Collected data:
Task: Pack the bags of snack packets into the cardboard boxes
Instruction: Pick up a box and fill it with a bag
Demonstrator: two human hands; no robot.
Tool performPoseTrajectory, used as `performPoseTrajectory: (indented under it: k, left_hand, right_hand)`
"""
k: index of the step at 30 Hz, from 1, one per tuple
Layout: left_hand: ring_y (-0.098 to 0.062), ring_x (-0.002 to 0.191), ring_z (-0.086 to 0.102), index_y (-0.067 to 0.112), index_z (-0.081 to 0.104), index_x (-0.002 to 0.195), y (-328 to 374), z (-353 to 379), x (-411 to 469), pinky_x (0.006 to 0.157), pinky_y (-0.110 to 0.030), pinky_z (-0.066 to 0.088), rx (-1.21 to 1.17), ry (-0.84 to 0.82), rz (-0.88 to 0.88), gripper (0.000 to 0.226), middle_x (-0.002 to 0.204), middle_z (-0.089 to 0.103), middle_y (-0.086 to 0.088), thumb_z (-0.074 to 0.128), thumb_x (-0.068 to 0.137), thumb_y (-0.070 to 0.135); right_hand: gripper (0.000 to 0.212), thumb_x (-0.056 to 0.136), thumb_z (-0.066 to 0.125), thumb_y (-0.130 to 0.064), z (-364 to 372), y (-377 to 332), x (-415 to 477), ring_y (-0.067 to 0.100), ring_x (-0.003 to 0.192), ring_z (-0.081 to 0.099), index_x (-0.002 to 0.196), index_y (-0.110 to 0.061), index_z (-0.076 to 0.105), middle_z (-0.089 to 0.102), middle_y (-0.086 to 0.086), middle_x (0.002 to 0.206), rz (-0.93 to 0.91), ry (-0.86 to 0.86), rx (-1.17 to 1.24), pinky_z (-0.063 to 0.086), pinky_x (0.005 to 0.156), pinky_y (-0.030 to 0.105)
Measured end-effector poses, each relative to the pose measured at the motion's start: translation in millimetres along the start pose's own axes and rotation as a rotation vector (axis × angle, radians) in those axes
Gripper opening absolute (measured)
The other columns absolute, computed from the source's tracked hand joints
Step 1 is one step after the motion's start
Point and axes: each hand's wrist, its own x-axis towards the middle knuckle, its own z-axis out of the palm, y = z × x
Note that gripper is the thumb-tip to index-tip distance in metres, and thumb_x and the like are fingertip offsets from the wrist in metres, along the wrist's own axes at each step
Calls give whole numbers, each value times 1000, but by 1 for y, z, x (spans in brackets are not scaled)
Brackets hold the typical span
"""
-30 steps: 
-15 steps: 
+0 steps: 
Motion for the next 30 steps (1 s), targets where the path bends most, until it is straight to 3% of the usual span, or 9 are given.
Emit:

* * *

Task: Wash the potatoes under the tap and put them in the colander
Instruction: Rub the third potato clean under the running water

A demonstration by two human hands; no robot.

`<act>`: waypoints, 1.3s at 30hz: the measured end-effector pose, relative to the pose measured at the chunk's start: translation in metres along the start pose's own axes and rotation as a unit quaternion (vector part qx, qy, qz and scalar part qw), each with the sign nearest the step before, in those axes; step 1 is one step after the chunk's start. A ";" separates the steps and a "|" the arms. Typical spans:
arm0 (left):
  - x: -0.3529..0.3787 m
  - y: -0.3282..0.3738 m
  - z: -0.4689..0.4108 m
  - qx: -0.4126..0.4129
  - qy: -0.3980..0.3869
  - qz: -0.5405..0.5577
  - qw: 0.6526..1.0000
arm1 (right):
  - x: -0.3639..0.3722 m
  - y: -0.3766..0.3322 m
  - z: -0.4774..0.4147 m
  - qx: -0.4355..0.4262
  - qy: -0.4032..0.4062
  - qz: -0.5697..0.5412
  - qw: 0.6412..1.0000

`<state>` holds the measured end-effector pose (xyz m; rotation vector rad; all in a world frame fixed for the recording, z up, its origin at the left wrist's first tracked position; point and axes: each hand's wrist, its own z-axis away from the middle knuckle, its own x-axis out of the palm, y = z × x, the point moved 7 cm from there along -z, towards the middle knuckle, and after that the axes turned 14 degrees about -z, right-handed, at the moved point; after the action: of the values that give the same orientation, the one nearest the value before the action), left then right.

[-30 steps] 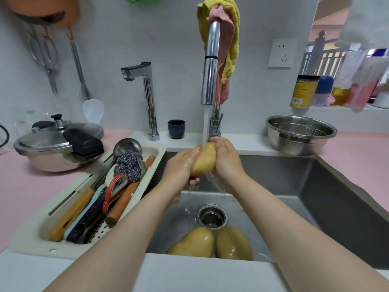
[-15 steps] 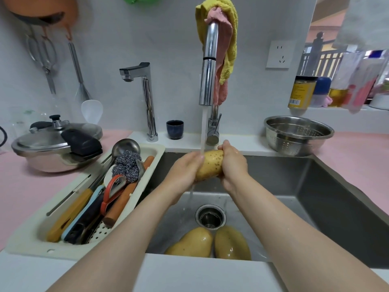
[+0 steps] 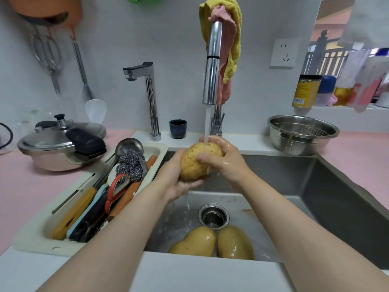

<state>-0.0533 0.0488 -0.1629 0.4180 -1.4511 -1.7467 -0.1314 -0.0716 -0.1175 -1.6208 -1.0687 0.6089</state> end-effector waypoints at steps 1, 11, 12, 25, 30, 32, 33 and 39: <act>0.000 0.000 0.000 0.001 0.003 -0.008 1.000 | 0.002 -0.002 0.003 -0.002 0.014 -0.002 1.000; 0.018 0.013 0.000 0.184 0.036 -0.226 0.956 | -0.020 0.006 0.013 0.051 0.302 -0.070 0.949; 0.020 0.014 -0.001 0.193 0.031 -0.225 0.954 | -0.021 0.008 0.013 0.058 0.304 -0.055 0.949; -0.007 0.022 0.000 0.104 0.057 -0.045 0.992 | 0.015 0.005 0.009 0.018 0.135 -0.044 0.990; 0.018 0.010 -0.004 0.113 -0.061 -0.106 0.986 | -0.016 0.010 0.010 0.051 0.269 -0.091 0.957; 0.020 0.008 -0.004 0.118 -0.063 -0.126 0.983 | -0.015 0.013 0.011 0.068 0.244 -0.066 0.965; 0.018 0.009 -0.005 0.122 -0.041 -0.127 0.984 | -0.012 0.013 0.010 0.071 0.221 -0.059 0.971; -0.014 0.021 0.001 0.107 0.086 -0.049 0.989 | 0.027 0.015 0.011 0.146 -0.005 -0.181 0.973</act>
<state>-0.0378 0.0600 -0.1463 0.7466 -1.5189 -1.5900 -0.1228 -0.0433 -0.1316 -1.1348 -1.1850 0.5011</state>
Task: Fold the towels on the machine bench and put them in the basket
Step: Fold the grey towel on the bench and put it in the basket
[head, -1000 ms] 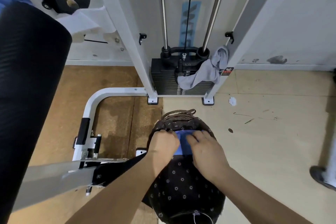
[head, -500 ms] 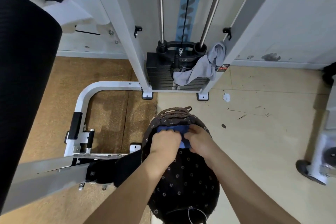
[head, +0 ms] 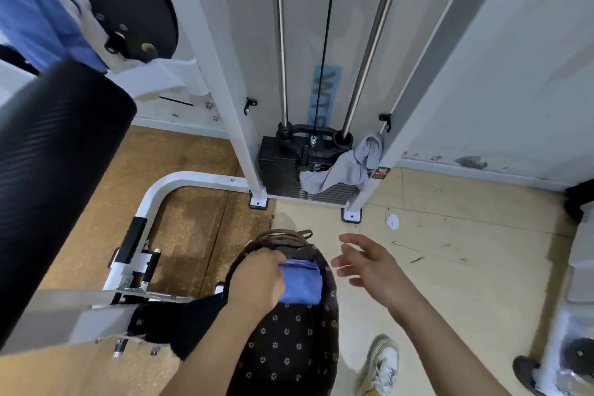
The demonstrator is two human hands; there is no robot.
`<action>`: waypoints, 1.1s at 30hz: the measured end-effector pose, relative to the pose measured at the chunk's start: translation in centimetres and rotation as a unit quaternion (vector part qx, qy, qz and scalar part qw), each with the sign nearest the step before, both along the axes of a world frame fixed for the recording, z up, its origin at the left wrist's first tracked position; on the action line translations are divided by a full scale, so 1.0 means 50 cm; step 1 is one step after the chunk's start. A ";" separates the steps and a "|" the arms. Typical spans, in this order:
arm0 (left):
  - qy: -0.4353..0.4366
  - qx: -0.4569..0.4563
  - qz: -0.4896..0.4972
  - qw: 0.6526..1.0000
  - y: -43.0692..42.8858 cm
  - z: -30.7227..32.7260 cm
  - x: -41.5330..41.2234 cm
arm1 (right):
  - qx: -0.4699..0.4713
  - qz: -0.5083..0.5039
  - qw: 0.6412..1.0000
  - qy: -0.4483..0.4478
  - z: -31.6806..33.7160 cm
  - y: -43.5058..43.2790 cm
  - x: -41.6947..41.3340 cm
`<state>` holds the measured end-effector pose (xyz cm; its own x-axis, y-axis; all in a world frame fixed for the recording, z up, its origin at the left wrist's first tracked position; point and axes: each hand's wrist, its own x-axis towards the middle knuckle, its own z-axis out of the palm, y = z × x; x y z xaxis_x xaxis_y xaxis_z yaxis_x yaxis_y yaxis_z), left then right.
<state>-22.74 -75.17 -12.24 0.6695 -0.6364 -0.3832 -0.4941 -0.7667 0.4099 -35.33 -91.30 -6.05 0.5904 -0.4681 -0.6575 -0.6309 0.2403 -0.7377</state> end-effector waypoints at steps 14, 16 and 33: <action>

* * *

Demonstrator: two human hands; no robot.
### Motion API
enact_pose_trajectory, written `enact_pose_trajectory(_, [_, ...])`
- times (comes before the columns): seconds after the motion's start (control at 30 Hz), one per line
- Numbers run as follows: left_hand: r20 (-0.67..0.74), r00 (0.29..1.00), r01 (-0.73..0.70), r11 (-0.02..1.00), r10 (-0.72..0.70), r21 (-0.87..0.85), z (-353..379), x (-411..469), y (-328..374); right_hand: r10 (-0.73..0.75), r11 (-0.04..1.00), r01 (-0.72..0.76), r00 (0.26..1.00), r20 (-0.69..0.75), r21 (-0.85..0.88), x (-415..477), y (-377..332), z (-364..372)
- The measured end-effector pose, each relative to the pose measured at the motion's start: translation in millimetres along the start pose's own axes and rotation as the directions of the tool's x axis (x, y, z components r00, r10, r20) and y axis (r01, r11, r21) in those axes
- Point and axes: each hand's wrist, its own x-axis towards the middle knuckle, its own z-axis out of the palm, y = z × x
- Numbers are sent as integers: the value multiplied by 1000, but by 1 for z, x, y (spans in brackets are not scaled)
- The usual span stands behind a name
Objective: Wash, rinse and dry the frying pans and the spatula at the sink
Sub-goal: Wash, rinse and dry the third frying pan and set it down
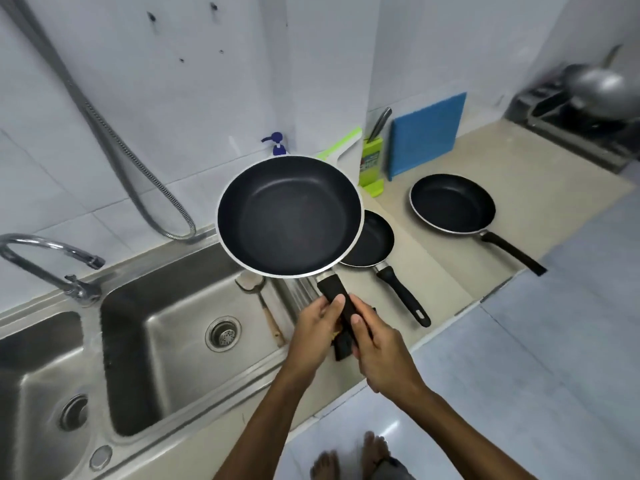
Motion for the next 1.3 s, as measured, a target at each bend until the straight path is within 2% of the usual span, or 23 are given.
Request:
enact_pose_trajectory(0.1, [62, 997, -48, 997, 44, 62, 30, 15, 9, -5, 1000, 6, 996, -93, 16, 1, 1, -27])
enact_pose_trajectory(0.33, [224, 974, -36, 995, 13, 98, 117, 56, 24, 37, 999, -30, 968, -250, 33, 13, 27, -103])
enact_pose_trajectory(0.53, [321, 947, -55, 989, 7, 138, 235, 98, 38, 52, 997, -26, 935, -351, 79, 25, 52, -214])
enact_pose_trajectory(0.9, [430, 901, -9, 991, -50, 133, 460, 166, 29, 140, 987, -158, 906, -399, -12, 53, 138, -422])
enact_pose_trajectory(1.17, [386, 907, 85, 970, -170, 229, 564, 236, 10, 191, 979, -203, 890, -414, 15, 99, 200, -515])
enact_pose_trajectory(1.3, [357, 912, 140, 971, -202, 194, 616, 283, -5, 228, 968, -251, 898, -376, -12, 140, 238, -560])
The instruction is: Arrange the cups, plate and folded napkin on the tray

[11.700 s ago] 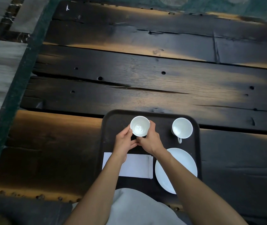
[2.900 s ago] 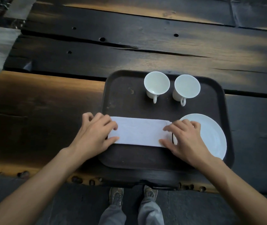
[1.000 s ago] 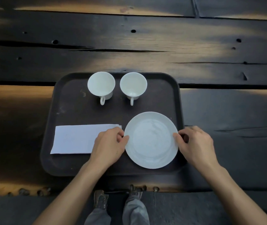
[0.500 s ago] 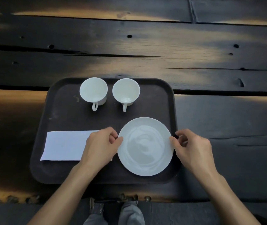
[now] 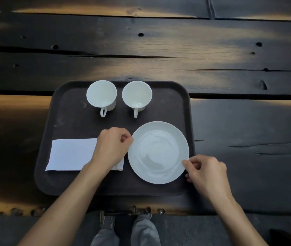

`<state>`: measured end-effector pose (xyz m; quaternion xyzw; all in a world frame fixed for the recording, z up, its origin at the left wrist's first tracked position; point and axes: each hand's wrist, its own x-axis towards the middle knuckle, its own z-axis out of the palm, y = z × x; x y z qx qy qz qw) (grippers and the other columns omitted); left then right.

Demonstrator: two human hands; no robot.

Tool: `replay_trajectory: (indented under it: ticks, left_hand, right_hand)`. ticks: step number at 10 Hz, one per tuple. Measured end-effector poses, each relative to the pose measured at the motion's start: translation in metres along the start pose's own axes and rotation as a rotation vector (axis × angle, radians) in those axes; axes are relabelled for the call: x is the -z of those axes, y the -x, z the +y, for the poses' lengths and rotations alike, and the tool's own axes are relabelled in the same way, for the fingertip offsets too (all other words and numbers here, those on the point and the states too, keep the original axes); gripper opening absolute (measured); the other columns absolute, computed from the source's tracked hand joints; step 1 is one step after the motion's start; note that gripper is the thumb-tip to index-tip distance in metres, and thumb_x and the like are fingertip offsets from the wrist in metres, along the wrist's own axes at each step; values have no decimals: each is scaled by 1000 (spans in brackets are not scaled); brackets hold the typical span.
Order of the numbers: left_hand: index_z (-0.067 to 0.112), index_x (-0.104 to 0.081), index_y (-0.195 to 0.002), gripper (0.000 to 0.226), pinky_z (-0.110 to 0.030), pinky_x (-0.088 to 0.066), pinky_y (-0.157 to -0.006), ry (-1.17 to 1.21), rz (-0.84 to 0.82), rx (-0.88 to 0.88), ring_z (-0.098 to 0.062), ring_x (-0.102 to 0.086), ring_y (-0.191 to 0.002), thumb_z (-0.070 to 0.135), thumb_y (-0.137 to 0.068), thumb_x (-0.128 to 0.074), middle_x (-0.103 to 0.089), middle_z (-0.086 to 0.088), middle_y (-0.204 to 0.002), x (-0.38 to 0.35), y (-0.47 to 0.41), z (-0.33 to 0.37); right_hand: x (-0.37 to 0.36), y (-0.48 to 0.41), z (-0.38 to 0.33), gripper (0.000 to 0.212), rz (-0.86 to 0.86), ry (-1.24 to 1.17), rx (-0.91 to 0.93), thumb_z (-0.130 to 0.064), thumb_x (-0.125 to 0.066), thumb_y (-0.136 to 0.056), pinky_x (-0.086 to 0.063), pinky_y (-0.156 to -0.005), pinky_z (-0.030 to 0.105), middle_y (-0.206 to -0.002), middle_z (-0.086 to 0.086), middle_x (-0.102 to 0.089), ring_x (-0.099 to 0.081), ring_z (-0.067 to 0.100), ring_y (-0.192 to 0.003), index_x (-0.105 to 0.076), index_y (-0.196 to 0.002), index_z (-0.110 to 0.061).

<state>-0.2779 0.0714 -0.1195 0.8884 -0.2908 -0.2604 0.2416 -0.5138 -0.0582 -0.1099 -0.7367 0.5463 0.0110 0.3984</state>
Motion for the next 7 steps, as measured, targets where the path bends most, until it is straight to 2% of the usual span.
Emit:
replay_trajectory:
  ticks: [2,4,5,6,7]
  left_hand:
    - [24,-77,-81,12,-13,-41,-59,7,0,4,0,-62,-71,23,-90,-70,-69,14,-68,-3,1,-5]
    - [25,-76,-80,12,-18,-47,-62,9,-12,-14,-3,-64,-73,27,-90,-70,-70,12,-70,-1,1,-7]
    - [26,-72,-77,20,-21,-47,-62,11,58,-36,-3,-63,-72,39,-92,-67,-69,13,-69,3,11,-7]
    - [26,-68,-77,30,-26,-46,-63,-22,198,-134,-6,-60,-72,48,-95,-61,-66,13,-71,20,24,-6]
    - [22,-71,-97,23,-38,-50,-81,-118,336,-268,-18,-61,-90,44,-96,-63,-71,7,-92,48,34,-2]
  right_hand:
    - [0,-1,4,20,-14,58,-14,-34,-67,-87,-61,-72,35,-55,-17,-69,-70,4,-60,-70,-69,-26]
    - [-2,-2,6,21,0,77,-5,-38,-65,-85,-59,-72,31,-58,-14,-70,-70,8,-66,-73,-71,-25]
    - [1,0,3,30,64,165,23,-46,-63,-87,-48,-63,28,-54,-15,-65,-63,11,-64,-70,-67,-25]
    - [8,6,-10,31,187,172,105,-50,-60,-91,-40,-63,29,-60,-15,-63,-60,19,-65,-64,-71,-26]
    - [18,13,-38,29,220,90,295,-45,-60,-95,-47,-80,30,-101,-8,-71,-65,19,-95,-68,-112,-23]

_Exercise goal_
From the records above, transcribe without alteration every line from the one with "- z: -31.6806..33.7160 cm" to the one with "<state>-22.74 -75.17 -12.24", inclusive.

_Result of the task_
  - z: -31.6806..33.7160 cm
  - y: -43.5058..43.2790 cm
  - x: -41.6947..41.3340 cm
`<state>` holds the measured end-effector pose (xyz cm; its own x-axis, y-axis; all in a world frame fixed for the recording, z up, its origin at the left wrist's first tracked position; point and axes: each hand's wrist, its own x-axis towards the middle knuckle, its own z-axis out of the palm, y = z × x; x y z xaxis_x xaxis_y xaxis_z yaxis_x yaxis_y yaxis_z), left then right.
<state>-22.74 -75.17 -12.24 0.6695 -0.6364 -0.3832 -0.4941 -0.7667 0.4099 -35.33 -91.30 -6.05 0.5904 -0.4681 -0.6575 -0.6309 0.2403 -0.7377</state> end-effector waypoints at steps 14, 16 and 33: <action>

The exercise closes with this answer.